Hong Kong tutor found guilty of kicking, punching and spraying student, 10, with detergent
Chau Kin-ying, 32, presented herself as a ‘responsible teacher’ but magistrate is unconvinced
West Kowloon Court heard the boy, who cannot be named for legal reasons, suffered a string of 12 attacks from Chau Kin-ying, 32, that included punching, kicking and pinching. The tutor was accused of kneeing the student in the back and pushing his head against the table up to six times.
Magistrate Matthew Leung Man-liang said: “The present case is a serious one involving a 10-year-old victim.”
But Chau’s lawyer said the incident on May 2 last year was an isolated case in her four years of service at the tutorial school in Cheung Sha Wan. He said her employer was still willing to hire her, given she was a “responsible teacher”.
Chau did not visibly react when she was convicted after trial on one count of ill-treatment by those in charge of a child or young person, an offence punishable by three years’ imprisonment.
Sentencing was adjourned to October 4, pending Chau’s background report.
The court previously heard the attacks were triggered by a phone call from the boy’s father, who revealed his son did not complete homework and had scored poorly in a dictation test at school.
The boy testified that Chau then hit his forearms with a plastic binder and his head with a thick book, punched his left cheek, and pinched his left ear lobe.
He said Chau told him three times: “You did not submit your homework.”
He also accused her of pushing his head onto the table, before spraying detergent in his face, wiping his head with dirty towels and kicking him to the floor, then kneeing his back.

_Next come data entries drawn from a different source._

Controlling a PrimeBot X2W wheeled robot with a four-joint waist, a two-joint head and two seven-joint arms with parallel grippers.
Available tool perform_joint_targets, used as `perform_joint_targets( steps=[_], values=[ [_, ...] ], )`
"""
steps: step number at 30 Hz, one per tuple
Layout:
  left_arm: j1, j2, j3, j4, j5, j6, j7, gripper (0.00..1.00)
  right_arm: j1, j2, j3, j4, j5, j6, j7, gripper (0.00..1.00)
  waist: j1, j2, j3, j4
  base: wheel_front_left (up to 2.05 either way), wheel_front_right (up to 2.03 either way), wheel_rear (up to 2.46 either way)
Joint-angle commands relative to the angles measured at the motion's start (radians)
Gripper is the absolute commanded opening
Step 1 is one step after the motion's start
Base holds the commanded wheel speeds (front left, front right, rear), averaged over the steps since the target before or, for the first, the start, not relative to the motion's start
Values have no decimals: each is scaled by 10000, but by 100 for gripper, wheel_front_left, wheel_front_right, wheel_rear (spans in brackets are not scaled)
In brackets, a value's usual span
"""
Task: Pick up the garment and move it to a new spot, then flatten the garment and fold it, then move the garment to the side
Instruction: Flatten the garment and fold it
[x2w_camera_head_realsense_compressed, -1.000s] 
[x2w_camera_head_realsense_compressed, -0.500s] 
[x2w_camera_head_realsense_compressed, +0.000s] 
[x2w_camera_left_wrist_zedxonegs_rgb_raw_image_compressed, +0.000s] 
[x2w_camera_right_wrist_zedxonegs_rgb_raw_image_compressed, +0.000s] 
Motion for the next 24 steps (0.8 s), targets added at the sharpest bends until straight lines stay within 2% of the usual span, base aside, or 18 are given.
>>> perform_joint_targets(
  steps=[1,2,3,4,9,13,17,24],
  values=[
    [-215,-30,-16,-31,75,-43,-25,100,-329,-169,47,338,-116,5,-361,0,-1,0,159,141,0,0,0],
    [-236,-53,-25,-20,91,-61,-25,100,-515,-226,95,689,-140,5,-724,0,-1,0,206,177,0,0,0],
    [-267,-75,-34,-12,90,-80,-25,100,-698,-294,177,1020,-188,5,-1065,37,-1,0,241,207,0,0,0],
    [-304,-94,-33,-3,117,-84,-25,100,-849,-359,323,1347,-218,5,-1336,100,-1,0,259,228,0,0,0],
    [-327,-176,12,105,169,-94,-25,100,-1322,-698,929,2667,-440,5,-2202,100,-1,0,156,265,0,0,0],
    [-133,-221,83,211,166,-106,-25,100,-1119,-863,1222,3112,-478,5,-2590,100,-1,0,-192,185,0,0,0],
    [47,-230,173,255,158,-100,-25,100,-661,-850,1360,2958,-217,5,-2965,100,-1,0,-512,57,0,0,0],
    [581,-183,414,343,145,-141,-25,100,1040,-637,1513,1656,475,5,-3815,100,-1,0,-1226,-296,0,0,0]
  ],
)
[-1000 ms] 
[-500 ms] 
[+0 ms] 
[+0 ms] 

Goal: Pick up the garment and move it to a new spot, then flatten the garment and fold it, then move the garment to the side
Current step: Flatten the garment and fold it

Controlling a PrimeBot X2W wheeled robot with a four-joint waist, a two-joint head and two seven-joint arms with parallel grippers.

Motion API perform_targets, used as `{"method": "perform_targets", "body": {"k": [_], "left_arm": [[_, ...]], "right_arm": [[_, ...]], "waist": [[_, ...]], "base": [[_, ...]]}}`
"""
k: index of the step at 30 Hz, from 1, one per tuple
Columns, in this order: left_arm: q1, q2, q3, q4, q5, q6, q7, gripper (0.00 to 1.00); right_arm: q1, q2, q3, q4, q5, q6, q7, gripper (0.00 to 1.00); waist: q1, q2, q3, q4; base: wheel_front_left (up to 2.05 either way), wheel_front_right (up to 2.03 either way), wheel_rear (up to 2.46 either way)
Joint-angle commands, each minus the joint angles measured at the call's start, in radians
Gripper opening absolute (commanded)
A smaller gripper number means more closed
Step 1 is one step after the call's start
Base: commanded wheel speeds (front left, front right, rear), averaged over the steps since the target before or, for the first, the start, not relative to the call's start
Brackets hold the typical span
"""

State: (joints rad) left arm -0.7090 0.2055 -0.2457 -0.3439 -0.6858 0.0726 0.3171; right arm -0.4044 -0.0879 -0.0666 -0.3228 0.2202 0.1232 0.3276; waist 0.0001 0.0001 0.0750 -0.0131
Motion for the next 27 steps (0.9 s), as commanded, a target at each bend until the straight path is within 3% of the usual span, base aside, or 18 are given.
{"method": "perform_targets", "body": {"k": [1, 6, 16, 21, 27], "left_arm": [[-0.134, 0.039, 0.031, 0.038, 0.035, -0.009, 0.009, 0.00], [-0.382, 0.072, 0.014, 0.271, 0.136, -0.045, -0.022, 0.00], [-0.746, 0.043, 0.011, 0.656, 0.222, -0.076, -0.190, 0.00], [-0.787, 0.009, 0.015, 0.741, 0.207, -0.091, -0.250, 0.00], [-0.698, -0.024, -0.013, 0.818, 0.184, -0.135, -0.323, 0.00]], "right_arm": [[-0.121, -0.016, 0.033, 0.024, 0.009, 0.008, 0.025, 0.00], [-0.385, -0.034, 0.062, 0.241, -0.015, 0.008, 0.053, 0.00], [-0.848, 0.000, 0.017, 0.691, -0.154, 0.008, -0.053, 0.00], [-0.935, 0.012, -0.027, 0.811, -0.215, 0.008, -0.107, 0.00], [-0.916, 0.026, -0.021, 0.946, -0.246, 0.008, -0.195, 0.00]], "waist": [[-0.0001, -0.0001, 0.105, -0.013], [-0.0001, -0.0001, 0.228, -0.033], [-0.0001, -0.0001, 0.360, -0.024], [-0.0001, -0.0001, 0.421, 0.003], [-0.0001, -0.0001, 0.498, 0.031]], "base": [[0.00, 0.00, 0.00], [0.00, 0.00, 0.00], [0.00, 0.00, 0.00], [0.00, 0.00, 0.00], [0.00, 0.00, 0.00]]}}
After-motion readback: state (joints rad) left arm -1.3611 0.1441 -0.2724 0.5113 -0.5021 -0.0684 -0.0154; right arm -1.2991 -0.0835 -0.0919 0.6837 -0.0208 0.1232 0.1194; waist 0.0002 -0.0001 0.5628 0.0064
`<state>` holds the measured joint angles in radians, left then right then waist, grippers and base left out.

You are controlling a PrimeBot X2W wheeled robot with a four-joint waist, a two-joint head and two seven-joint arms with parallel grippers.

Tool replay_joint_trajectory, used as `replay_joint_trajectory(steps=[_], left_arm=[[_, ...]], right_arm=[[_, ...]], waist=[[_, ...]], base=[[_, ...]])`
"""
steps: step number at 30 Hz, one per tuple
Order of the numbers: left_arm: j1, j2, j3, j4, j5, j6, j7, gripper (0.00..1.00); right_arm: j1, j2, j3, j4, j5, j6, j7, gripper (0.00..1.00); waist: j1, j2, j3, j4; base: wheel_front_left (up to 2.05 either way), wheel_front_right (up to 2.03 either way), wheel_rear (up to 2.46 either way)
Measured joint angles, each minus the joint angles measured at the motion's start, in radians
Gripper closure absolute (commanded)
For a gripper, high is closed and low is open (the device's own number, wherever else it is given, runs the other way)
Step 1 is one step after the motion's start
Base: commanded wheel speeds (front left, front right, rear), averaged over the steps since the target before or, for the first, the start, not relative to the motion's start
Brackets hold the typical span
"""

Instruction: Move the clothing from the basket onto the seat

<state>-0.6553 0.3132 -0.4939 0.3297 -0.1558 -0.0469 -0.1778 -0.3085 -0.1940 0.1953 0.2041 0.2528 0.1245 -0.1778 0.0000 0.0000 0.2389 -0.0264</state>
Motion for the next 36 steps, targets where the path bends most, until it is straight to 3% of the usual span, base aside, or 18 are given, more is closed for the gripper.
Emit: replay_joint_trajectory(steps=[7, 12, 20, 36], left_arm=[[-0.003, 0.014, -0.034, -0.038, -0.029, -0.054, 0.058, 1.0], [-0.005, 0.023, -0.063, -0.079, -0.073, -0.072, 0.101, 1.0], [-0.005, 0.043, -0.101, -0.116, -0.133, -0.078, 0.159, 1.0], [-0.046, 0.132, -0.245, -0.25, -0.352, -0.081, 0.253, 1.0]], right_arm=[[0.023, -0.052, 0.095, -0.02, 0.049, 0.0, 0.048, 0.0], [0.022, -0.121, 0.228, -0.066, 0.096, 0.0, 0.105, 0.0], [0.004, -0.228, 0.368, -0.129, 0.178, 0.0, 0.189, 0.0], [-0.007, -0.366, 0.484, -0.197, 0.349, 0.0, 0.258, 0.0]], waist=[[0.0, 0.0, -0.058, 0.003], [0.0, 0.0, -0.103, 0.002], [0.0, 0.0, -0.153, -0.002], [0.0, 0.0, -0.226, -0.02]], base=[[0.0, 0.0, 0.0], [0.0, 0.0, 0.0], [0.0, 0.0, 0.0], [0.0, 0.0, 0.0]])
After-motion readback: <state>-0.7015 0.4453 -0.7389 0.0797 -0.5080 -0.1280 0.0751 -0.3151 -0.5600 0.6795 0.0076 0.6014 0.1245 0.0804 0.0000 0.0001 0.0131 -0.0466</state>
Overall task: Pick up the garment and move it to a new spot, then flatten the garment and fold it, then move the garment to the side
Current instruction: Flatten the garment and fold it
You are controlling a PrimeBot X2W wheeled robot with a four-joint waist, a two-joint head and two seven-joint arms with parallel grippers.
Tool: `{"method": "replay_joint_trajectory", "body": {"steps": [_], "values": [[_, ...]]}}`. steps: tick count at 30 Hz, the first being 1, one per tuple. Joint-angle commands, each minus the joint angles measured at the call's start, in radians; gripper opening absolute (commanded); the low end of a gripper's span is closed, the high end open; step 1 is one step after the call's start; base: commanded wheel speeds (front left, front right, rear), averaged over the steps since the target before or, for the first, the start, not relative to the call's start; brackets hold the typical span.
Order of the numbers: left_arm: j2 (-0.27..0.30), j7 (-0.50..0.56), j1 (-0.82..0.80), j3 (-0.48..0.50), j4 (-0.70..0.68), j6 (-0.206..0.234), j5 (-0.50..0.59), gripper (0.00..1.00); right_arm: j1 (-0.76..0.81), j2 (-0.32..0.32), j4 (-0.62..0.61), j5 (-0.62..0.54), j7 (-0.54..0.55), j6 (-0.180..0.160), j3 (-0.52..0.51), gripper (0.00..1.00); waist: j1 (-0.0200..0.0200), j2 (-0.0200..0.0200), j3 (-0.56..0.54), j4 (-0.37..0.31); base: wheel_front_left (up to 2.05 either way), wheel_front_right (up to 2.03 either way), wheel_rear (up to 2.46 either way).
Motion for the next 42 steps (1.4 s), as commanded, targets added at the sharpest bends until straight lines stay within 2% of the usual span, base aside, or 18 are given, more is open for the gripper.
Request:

“I’m crazy, do you know that?” the boy quoted Chau as saying. He said he replied: “I know.”
The boy said the attacks lasted two hours.
His classmate further testified to seeing Chau push him against a door.
By the time the boy’s father picked him up from school, his left cheek and ear were both swollen, and he had multiple wounds on his arms.
The boy’s mother further reported seeing a footprint on his chest.
But the boy did not immediately reveal his assailant’s identity because he said Chau told him not to.
On Tuesday, the magistrate concluded the boy, his classmate and his parents were all honest and reliable witnesses, unlike Chau, who tried to present herself as a responsible tutor.
“The court is certain the injuries were caused by Chau’s assault,” Leung said.